P2K3 Belum Dibentuk, DPRD Kaltim Soroti PT Lana Harita

SAMARINDA — Geliat industri tambang di Kalimantan Timur (Kaltim) yang selama ini diklaim menjadi motor penggerak ekonomi, ternyata menyimpan sejumlah persoalan mendasar yang mengancam keselamatan kerja, keadilan sosial, serta transparansi perusahaan. Kunjungan kerja Komisi IV Dewan Perwakilan Rakyat Daerah (DPRD) Kaltim pada Kamis (19/06/2025) ke kawasan industri tambang menyingkap berbagai ketidakwajaran yang dinilai mencederai hak pekerja dan masyarakat sekitar.

Salah satu sorotan tajam tertuju pada PT Lana Harita. Perusahaan ini dinilai lalai menjalankan kewajibannya karena belum membentuk Panitia Pembina Keselamatan dan Kesehatan Kerja (P2K3), meskipun jumlah karyawannya telah melewati angka 100 orang. Padahal, pembentukan P2K3 merupakan amanat regulasi nasional yang wajib diterapkan perusahaan berskala besar.

“Ini harus segera ditindaklanjuti. Keselamatan kerja bukan sesuatu yang bisa ditawar,” tegas Agus Aras, anggota Komisi IV DPRD Kaltim.

Tak hanya aspek keselamatan, persoalan lain yang mengemuka adalah kejelasan alokasi dana kompensasi tenaga kerja asing. Komisi IV menilai bahwa beban sosial akibat penggunaan tenaga kerja asing seharusnya turut menjadi perhatian pemerintah daerah, bukan hanya menjadi urusan pemerintah pusat.

“Ini menjadi penting, karena daerah yang menanggung beban sosial akibat berkurangnya kesempatan kerja juga berhak menerima kompensasi langsung,” ujar Agus.

Krisis kepercayaan publik juga mencuat saat DPRD menemukan ketidaksesuaian antara laporan CSR PT Lana Harita dalam dokumen AMDAL dan laporan realisasi. Dari komitmen Rp7 miliar yang tercantum dalam dokumen lingkungan, hanya sekitar Rp3 miliar yang terealisasi sejak 2023.

“Belum ada penjelasan resmi dari pihak perusahaan soal ketidaksesuaian angka tersebut,” ungkap Agus Aras.
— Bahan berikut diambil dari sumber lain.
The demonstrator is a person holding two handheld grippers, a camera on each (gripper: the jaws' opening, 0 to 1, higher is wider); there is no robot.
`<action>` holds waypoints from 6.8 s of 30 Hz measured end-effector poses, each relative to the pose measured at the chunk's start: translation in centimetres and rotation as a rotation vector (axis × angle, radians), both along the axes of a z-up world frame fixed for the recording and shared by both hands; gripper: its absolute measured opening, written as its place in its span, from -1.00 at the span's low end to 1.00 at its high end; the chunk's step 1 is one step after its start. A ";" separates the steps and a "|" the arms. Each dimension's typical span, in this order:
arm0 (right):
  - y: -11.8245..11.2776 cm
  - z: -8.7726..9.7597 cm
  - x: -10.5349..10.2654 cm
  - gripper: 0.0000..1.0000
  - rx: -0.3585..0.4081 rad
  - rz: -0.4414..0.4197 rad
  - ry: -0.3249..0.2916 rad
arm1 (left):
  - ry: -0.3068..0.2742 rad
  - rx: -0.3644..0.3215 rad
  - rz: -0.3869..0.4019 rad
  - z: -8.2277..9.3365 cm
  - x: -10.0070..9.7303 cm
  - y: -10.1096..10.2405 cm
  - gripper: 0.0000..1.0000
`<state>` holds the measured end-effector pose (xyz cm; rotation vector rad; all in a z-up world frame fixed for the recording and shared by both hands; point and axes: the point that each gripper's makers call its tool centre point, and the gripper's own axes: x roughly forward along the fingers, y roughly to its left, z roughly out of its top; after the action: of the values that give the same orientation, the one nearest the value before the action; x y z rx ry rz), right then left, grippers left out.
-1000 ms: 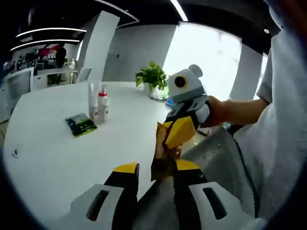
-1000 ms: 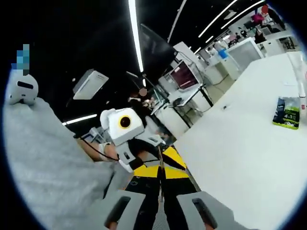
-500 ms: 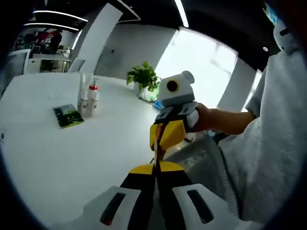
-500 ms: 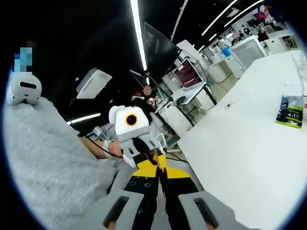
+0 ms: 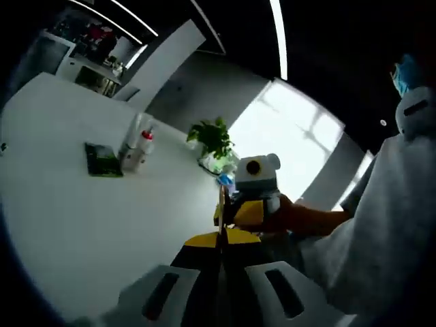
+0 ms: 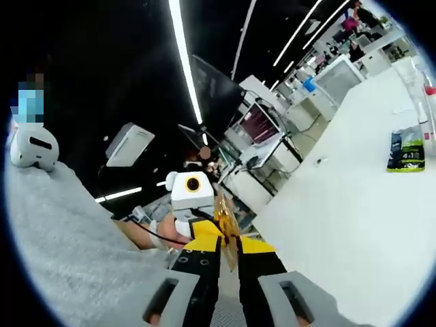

Kondisi serupa ditemukan di PT Kaltim Ferro Industri. Meskipun jumlah tenaga kerja asing dilaporkan menurun, sejumlah isu strategis tetap mencuat, termasuk kejadian ledakan di area kerja yang belum dilaporkan secara terbuka oleh perusahaan. Ini memperkuat dugaan bahwa aspek keselamatan kerja belum menjadi prioritas utama.

“Aspek keamanan kerja harus menjadi perhatian utama. Jangan sampai kecelakaan kerja menjadi hal yang dianggap biasa,” tambah Agus.

Komisi IV menegaskan bahwa pemerintah daerah tidak boleh abai. Pengawasan dan kehadiran negara dalam memastikan industri tambang berjalan sesuai aturan menjadi keharusan. DPRD menilai bahwa hanya dengan keterlibatan aktif pemerintah, manfaat dari industri ini bisa dirasakan secara adil oleh masyarakat lokal.

“Pemerintah harus hadir dan aktif mengawal peran industri dalam mendorong pertumbuhan ekonomi lokal,” tutup Agus.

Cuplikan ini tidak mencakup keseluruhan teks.